Why You Should Study In Norway
There are too many reasons to list why you should study in Norway. Where should we start? Is it because it’s one of the happiest places on the planet? Or that you can take all of your courses in English? Or the Northern lights? Polar bears? Perhaps the fact that you can study at some of the world’s finest research universities and not pay a penny? Let’s take a closer look at why you should study in Norway.
- Student Tips
The World Happiness Report, just released on March 20, World Happiness Day, has some great news for Norway: it’s the happiest place in the world. Norway, along with its fellow Scandinavian countries scores high marks on caring, freedom, generosity, honesty, health, income, and good governance. The World Happiness Report explains that happiness is social and personal—and implies a sense of freedom, specifically from corruption.
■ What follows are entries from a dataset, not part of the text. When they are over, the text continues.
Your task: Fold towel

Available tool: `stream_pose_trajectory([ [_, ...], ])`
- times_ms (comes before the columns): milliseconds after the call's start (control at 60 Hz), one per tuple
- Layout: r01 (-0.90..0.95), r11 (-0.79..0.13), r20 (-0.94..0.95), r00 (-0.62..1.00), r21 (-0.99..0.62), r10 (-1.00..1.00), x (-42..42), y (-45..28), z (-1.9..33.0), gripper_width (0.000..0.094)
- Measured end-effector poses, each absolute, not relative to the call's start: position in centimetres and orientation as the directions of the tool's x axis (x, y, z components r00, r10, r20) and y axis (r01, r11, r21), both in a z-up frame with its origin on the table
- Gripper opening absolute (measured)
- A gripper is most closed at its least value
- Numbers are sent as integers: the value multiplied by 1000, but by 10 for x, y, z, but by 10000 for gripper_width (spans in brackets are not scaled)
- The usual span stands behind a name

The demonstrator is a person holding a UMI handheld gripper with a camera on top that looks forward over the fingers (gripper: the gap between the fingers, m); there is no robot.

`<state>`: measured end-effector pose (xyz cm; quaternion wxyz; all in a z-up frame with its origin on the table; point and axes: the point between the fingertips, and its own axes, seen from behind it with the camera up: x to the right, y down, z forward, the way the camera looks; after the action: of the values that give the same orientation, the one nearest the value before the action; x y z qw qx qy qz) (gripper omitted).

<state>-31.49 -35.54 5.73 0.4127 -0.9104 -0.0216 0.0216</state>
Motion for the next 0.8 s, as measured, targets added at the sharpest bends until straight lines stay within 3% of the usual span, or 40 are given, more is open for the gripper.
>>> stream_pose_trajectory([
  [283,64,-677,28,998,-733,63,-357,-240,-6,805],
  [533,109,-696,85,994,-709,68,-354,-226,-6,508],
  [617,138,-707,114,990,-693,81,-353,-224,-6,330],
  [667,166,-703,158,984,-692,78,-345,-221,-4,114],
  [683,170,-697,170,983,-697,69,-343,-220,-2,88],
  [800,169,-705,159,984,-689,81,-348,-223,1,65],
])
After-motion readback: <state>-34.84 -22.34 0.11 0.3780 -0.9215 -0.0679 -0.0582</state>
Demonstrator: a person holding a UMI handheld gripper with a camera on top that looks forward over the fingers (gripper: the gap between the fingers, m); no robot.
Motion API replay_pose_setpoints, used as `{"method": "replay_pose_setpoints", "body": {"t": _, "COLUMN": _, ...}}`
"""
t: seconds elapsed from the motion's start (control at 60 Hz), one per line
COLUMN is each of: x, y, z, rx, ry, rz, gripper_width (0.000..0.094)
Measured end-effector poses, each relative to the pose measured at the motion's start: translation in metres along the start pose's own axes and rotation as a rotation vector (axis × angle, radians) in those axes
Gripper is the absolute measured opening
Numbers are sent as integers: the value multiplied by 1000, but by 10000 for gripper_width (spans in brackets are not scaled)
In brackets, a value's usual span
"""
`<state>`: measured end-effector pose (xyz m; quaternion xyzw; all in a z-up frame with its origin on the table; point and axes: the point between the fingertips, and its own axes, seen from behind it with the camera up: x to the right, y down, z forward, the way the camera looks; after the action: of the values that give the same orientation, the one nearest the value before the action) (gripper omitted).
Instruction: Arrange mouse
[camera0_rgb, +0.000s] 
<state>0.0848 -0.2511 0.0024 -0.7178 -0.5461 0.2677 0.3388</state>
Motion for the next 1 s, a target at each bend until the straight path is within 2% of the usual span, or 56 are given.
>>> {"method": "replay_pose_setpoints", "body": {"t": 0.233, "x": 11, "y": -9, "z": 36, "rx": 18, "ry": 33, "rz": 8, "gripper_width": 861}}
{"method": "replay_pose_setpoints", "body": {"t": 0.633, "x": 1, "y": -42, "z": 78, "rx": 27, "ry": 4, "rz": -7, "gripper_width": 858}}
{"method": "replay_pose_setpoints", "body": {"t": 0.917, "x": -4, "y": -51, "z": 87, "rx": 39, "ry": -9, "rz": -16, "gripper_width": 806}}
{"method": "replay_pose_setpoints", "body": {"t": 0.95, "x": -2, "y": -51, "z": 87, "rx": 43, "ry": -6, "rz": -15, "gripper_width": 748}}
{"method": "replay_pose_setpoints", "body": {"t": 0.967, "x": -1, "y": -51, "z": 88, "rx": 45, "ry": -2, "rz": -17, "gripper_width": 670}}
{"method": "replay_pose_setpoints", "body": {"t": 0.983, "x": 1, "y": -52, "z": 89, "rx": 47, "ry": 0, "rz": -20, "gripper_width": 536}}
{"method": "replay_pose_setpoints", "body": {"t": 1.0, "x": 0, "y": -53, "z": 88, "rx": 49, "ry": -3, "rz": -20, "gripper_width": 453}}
What does this mean for you?
Norway is a great place to study. A great place to live. A great place to be.
Besides being the happiest place on the planet in 2017, let’s consider five reasons why you should study in Norway.
1. Happy International Students
It makes sense that the happiest place on earth has happy international students. From top-notch universities to metropolitan city life, Norway has a strong appeal to international students. In 2016, it ranked #1 in international student satisfaction. Why are students so happy? Courses in English (see #5). Variety of courses, programs, and fields of study. Friendly locals. Vibrant art scenes. Rich music scenes. Phenomenal beauty (see #3). Local culture and cuisine. Ease of transportation. Low crime rate.
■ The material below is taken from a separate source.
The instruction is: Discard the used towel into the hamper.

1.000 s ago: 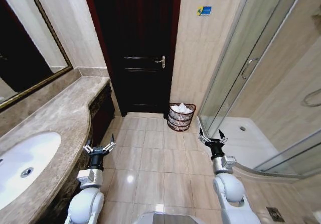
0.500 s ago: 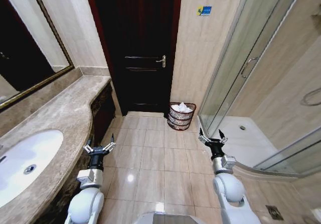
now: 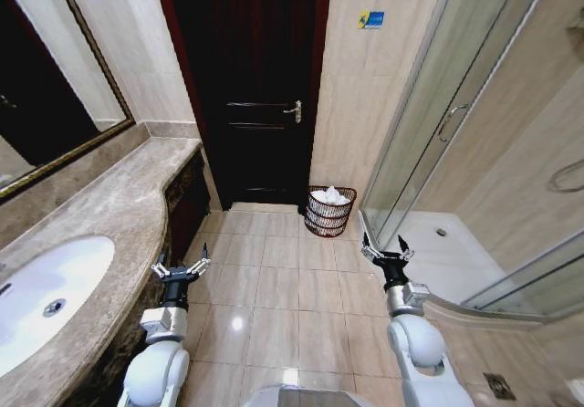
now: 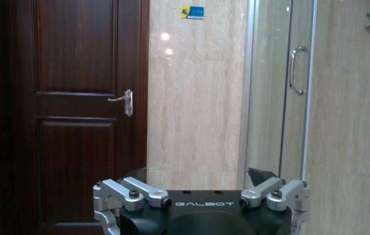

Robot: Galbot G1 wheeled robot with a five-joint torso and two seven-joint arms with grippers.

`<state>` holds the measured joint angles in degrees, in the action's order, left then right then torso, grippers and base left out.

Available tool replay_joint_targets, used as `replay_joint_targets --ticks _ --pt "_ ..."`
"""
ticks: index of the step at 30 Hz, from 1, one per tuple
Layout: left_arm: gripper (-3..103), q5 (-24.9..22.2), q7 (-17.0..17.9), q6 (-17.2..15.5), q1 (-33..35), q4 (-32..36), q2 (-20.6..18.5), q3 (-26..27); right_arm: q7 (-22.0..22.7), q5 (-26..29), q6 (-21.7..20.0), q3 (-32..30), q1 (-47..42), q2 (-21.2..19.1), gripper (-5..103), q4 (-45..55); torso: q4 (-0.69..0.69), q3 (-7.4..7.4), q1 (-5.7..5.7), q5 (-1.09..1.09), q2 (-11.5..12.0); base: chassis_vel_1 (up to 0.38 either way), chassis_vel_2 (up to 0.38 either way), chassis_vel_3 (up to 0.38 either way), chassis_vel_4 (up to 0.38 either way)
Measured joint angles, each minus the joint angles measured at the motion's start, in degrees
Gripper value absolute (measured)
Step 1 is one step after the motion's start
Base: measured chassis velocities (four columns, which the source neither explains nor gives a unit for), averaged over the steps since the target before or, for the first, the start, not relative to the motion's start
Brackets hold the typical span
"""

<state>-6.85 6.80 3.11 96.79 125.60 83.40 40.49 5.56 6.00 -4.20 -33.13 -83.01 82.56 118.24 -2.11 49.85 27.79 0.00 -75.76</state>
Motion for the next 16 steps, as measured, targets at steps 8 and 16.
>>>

Did we mention that the cheese slicer was invented here in 1925? While not directly related to happy international students, having a good cheese slicer on hand can certainly improve your day.
Not only are international students happy, but local Norwegians are, too. It helps that international students can share their experiences with local students who are just as happy—and delighted—to taste, feel, and experience all that Norway can offer.
2. Tuition-free Universities
It doesn’t hurt that Norway’s public universities are tuition-free. While certain programs at these universities might charge fees, most general courses of study do not. Private universities, of course, charge. Looking for tuition-free universities in Norway? Check out the University College of Southeast Norway and Nord University.
If this is all sounding too good to be true, it’s not – but it does come at a price. For all its perks, Norway is an expensive place to live—rent, groceries, restaurants, train tickets, alcohol, gas, hotels, books, supplies—all pricey. Commodities, like gas and beer, are also heavily taxed.
And the winter—while beautiful—is cold and dark. Norway’s island municipality of Svalbard even boasts polar bears! Mainland Norway may not be as harsh as Svalbard in the Arctic Ocean, but with parts of the country, including Tromsø – home of the Arctic University of Norway – within the Arctic Circle, you should be prepared for long, dark winter nights. Still, the endless night doesn’t stop Norwegians from having fun and enjoying nature. (see #3).
3. Breathtaking Landscape
Norway is stunning. The midnight sun. The Northern lights. Jagged coastline. Deep fjords. Dense forests. Snow-capped mountains. Arctic foxes. Kittiwakes. Polar bears. Norway experiences extremes in all four seasons, resulting in extreme conditions… and extreme splendor. While you’re studying here, it’s worth the investment of a decent camera… and maybe a pair of Nordic skis.
4. Social System
Hailed as one of the best in the world, Norway’s social system reaches every Norwegian... and even some transplants. It offers welfare services for all; education, public healthcare, unemployment support, parental leave, and childcare. While these systems are not immediate for new residents and require some time and effort, the rewards can—and will—pay off. Keep in mind: your taxes and cost of living are high for a reason.
Most everyone in Norway speaks English, especially at the universities. This applies not just to Norway, but to Scandinavia in general. English is essential in Norway—it carries cultural currency. English and the Scandinavian languages come from similar roots, so it’s not a far cry to learn English if you already speak Norwegian. Norwegian syntax and English syntax are also similar in their ‘subject-verb-object’ constructions. Learning English is also a priority for Norwegian primary school students.
If you’re not convinced yet, you should be. Study in one of the happiest, most beautiful, friendliest, interesting, and academically rigorous places in the world. You will certainly not regret it.